Ma la stampa non pare intenzionata a mollare l’osso. Tanto più che alla faccenda del prestito, si è aggiunta in seguito l’accusa mediaticamente e politicamente più grave di aver tentato di bloccare senza successo la pubblicazione di inchieste sui quotidiani del gruppo Springer (Bild e Die Welt). Il messaggio minaccioso del presidente lasciato sulla segreteria telefonica del cellulare del direttore della Bild ha scatenato polemiche ancora più violente di quelle per gli avventati rapporti con l’imprenditore Geerkens e aperto il tema della difesa della libertà di stampa. Tanto più che accuse di precedenti pressioni di Wulff sui direttori dei quotidiani del gruppo si moltiplicano di giorno in giorno.
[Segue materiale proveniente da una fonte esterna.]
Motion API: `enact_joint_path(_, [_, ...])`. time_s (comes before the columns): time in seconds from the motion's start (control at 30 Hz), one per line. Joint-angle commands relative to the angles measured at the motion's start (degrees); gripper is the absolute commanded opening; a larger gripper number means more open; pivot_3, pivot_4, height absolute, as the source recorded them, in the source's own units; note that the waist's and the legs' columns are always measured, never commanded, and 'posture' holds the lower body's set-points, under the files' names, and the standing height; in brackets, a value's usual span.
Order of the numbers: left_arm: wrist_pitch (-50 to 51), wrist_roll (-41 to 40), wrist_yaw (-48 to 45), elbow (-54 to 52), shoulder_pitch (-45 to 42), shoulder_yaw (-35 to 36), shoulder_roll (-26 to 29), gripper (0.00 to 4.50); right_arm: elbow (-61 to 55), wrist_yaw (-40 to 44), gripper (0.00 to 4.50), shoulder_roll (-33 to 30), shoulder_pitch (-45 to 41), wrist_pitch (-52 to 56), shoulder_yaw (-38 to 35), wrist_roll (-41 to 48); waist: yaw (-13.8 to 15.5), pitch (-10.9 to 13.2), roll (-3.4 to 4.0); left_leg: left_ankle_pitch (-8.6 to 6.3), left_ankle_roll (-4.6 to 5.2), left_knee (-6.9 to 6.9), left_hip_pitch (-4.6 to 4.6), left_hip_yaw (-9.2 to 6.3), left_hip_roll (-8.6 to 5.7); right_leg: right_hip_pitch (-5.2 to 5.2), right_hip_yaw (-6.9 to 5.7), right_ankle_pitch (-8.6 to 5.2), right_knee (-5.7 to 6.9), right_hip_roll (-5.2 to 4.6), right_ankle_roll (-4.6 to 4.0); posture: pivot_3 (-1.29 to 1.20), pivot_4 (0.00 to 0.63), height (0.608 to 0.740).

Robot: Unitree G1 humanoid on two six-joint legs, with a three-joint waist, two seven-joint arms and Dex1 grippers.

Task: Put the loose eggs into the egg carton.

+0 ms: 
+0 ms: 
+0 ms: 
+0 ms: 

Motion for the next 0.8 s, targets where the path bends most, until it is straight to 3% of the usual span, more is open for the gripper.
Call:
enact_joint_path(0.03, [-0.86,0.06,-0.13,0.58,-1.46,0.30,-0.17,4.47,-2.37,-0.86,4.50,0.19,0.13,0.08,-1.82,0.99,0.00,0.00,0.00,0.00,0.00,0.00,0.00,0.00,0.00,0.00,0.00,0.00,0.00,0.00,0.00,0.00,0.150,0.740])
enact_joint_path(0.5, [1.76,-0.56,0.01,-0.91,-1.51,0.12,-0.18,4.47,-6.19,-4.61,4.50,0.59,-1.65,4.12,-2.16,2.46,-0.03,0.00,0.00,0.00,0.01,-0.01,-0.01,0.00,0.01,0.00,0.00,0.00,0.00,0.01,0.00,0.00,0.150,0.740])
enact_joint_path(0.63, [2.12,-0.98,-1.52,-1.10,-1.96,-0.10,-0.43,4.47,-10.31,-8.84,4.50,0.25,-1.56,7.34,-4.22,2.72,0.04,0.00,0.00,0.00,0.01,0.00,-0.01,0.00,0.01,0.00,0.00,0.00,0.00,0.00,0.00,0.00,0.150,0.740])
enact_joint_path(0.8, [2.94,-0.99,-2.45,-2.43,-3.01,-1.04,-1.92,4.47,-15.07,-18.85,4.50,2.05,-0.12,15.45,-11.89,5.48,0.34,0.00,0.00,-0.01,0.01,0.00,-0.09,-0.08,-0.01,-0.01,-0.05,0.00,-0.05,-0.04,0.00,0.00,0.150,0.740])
I NOMI IN LIZZA PER LA POSSIBILE SUCCESSIONE. Così, la Frankfurter Allgemeine Zeitung oltre ai desideri di Wulff ha anche rivelato quel che si agita tra i leader dei partiti che hanno in mano il pallino del gioco: «La cancelliera Angela Merkel e il capo dei liberali Philipp Rösler mantengono ufficialmente il loro appoggio al presidente, ma secondo voci crescenti si sarebbero già consultati telefonicamente sul nome di un possibile successore. Tra i papabili, l’ex ministro dell’Ambiente Klaus Töpfer e l’attuale presidente del Bundestag Norbert Lammert, entrambi Cdu». L’indiscrezione, smentita tuttavia dal portavoce di Merkel Steffen Seibert, certificherebbe che per Wulff la linea di resistenza si fa sempre più sottile.
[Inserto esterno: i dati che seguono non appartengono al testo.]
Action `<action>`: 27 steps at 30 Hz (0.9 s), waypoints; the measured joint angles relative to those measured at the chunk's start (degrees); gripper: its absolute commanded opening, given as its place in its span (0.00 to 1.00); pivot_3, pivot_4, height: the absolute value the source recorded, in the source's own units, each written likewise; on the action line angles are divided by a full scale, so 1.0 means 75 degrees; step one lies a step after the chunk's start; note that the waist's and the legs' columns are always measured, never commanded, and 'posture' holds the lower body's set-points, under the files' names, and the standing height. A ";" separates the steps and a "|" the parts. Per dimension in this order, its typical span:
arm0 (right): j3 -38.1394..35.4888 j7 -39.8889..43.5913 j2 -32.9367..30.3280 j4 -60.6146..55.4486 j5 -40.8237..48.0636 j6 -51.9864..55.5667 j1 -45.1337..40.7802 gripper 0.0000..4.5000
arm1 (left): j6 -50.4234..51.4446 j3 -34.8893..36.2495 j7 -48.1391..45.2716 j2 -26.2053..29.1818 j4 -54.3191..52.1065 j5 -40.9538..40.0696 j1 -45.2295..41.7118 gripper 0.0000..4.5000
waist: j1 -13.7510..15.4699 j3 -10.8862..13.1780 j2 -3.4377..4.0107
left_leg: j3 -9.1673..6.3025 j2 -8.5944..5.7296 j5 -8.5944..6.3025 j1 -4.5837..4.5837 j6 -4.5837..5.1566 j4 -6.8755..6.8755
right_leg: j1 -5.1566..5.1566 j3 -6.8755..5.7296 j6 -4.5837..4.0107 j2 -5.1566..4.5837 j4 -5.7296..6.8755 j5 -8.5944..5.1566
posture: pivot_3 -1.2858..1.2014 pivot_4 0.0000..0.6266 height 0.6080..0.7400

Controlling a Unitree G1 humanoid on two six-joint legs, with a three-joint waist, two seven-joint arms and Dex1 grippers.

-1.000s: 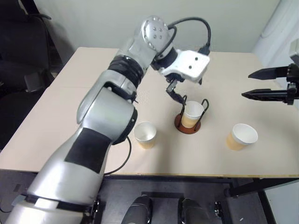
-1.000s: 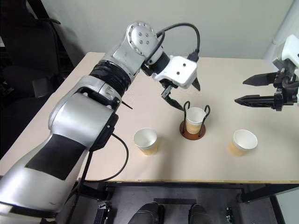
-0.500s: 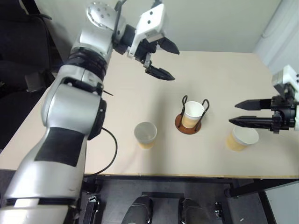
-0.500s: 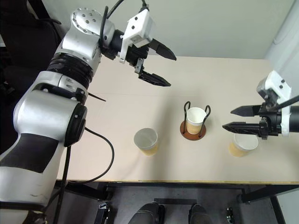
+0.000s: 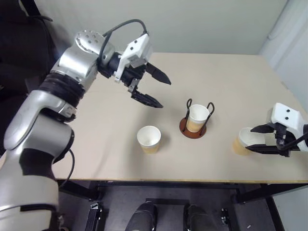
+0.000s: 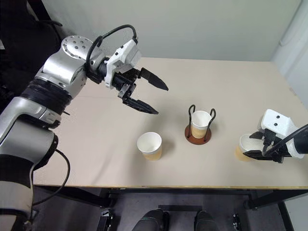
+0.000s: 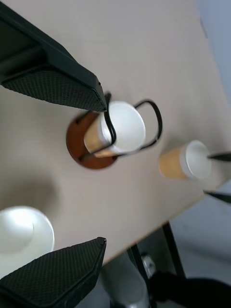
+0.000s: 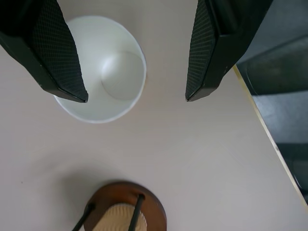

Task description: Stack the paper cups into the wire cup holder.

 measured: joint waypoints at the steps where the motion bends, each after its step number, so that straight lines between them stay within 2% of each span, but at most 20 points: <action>1: 0.0127 0.0012 0.0001 0.0057 -0.0114 -0.0129 -0.0011 0.73 | 0.0040 -0.0039 0.0000 0.0004 -0.0028 -0.0078 0.0024 0.99 | 0.0001 0.0000 -0.0001 | -0.0001 -0.0001 -0.0001 0.0002 0.0012 -0.0001 | 0.0000 -0.0001 -0.0001 0.0000 0.0000 0.0004 | 0.52 0.24 1.00; 13: 0.1028 0.0314 0.0032 0.0471 -0.0852 -0.1091 -0.0336 0.73 | 0.0184 -0.0062 0.0000 -0.0006 -0.0125 -0.0292 0.0046 0.99 | -0.0029 0.0001 -0.0002 | -0.0010 -0.0002 0.0014 0.0001 -0.0004 -0.0008 | -0.0001 -0.0003 -0.0004 0.0007 -0.0002 0.0012 | 0.52 0.24 1.00; 17: 0.1658 0.0358 0.0201 0.0864 -0.1386 -0.1603 -0.0718 0.73 | 0.0152 -0.0060 0.0000 0.0051 -0.0271 -0.0299 0.0275 0.99 | -0.0038 0.0001 -0.0003 | -0.0009 0.0002 0.0011 0.0003 -0.0008 -0.0010 | 0.0000 0.0000 -0.0003 0.0005 -0.0005 0.0008 | 0.52 0.24 1.00; 20: 0.2047 0.0471 0.0344 0.1092 -0.1712 -0.1874 -0.0864 0.60 | 0.0155 -0.0071 0.0000 0.0177 -0.0409 -0.0331 0.0470 1.00 | -0.0038 0.0001 -0.0004 | -0.0015 0.0003 0.0022 -0.0003 -0.0028 -0.0012 | -0.0005 -0.0004 0.0005 0.0006 -0.0005 0.0010 | 0.52 0.24 1.00; 27: 0.2618 0.0706 0.0529 0.1233 -0.2247 -0.2237 -0.1210 0.03 | 0.0148 -0.0067 0.0000 0.0250 -0.0680 -0.0477 0.0736 1.00 | -0.0028 0.0001 -0.0004 | -0.0013 0.0001 0.0018 -0.0003 -0.0030 -0.0013 | -0.0001 -0.0006 -0.0008 0.0004 -0.0009 0.0001 | 0.52 0.24 1.00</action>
CAMBIATO IL SENTIRE DELL'OPINIONE PUBBLICA. La stampa, per ora, è costretta a lavorare sui si dice, inseguendo i sussurri di una Berlino politica che vive un inedito psicodramma attorno alla sorti della propria democrazia, mentre è mutato anche il sentimento dell’opinione pubblica, ancora qualche giorno fa in maggioranza favorevole a concedere al presidente una seconda chance e adesso evidentemente infastidita dai rituali bizantini e dalle smentite che non smentiscono.
L’unico a uscire allo scoperto è stato il leader dei socialdemocratici Sigmar Gabriel, che un anno e mezzo fa lanciò in contrapposizione a Wulff la sorprendente candidatura di Joachim Gauck, il 70enne pastore simbolo della dissidenza nella Ddr che contese l’elezione fino all’ultimo, scompaginando i giochi di Angela Merkel. Gabriel sperava che su un’outsider come Gauck – molto amato dai cittadini – potesse convergere un consenso bipartisan.
NO A SCENARI DI CONFLITTO SUL CANDIDATO. Ora ci riprova. E sempre attraverso il quotidiano di Francoforte ha mandato a dire che in caso di dimissioni, «l’Spd sarebbe disponibile a concordare con la cancelliera un candidato comune, dal momento che i socialdemocratici non hanno alcun interesse a trarre vantaggi tattici da questa situazione e non intendono scatenare conflitti tra partiti sul ruolo del presidente della Repubblica».
Non è difficile comunque intravedere nella disponibilità di Gabriel anche un anticipo di Grande Coalizione, secondo i sondaggi l’unica forma di coalizione possibile qualora si votasse in questi giorni. Una posizione che ha però trovato subito un contraltare interno nelle dichiarazioni rilasciate dalla segretaria generale dell’Spd, Andrea Nahles, per la quale «alle dimissioni di Wulff dovrebbero seguire elezioni politiche anticipate». L’esatto contrario di quel che sostiene Gabriel, anche se gli effetti potrebbero portare allo stesso risultato: Grande Coalizione alla Cancelleria e presidente bipartisan allo Schloss Bellevue.